Access to foundries for processing custom SiPh designs has become considerably simpler with the emergence of multi-project wafer (MPW) runs for silicon photonics. As in electronics, the space of a wafer and its processing costs are shared among multiple customers. This makes SiPh prototyping much more affordable. A custom SiPh chip with several different test structures has been designed and is presently being fabricated at imec within the ePIXfab MPW framework. Since MZMs are among the most promising SiPh-based transmitter devices for high energy physics applications, particular focus has been placed on varying design parameters of MZMs that could influence their radiation hardness.

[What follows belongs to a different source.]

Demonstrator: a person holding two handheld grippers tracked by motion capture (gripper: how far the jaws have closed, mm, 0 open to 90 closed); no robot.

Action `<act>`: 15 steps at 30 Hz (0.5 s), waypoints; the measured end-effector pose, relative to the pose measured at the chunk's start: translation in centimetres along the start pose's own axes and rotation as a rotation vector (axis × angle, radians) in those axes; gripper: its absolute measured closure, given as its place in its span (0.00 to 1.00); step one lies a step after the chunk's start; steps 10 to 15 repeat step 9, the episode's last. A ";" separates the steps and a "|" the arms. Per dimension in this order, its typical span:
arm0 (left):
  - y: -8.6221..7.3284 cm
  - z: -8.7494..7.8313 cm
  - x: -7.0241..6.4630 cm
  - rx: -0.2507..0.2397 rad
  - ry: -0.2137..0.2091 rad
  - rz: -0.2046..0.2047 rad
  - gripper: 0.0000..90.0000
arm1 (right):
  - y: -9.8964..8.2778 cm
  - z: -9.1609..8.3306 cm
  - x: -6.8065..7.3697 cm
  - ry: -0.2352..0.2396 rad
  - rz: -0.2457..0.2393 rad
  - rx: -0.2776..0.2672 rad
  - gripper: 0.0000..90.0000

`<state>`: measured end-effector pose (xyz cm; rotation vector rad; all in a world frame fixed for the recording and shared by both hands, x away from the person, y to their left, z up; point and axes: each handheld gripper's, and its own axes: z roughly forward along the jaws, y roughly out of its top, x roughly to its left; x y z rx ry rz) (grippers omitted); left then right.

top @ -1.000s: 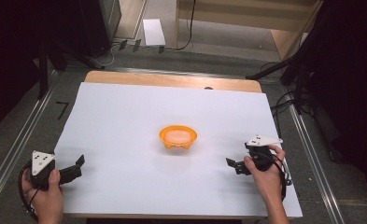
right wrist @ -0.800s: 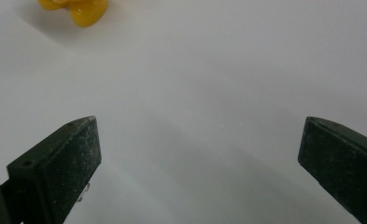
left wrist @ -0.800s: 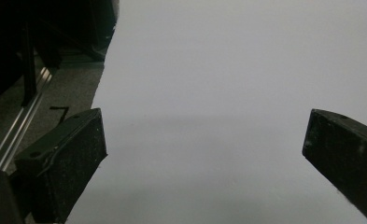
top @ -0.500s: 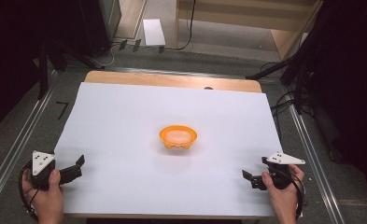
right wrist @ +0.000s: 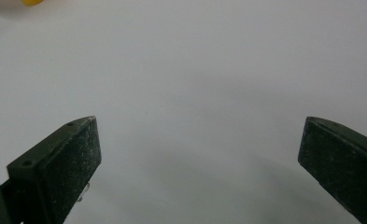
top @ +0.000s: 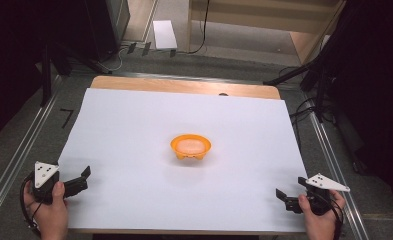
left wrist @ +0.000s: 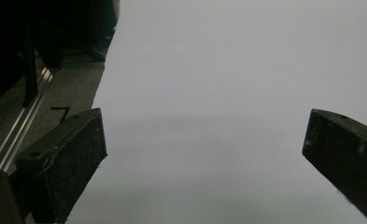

Before the mask file could be created, simulations were performed to find the optimal optical modulation performance for each parameter set of interest. The electron and hole density in the silicon waveguide as a function of applied voltage is the most important electrical property of SiPh MZMs that needs to be simulated. Synopsys Sentaurus was used to solve the Poisson and current continuity equations and extract the required carrier densities for each potential design. By using the Soref-Benett formula, it is possible to convert a carrier density change into a change of the refractive index in silicon. The resulting refractive indices were imported into the PhoeniX FieldDesigner mode solver to calculate the phase modulation efficiency in the silicon waveguide. Once the best parameter sets were found, the design was implemented into the mask file. The final mask comprises custom MZMs with varying phase shifter lengths, phase shifter shapes as well as doping concentrations and widths. Building block MZMs designed by imec for reference purposes, building block photo diodes, couplers and various passive test structures are also contained in the layout. The additional test structures will allow us to analyze optical losses in dependence of radiation and isolate potential failure causes from an entire MZM.
We present the simulation and design flow of this custom SiPh chip designed for radiation hardness evaluations. We also plan to include initial measurement results of the optical phase modulation efficiencies and current-voltage characteristics as a function of total ionizing dose for MZMs with different design parameters.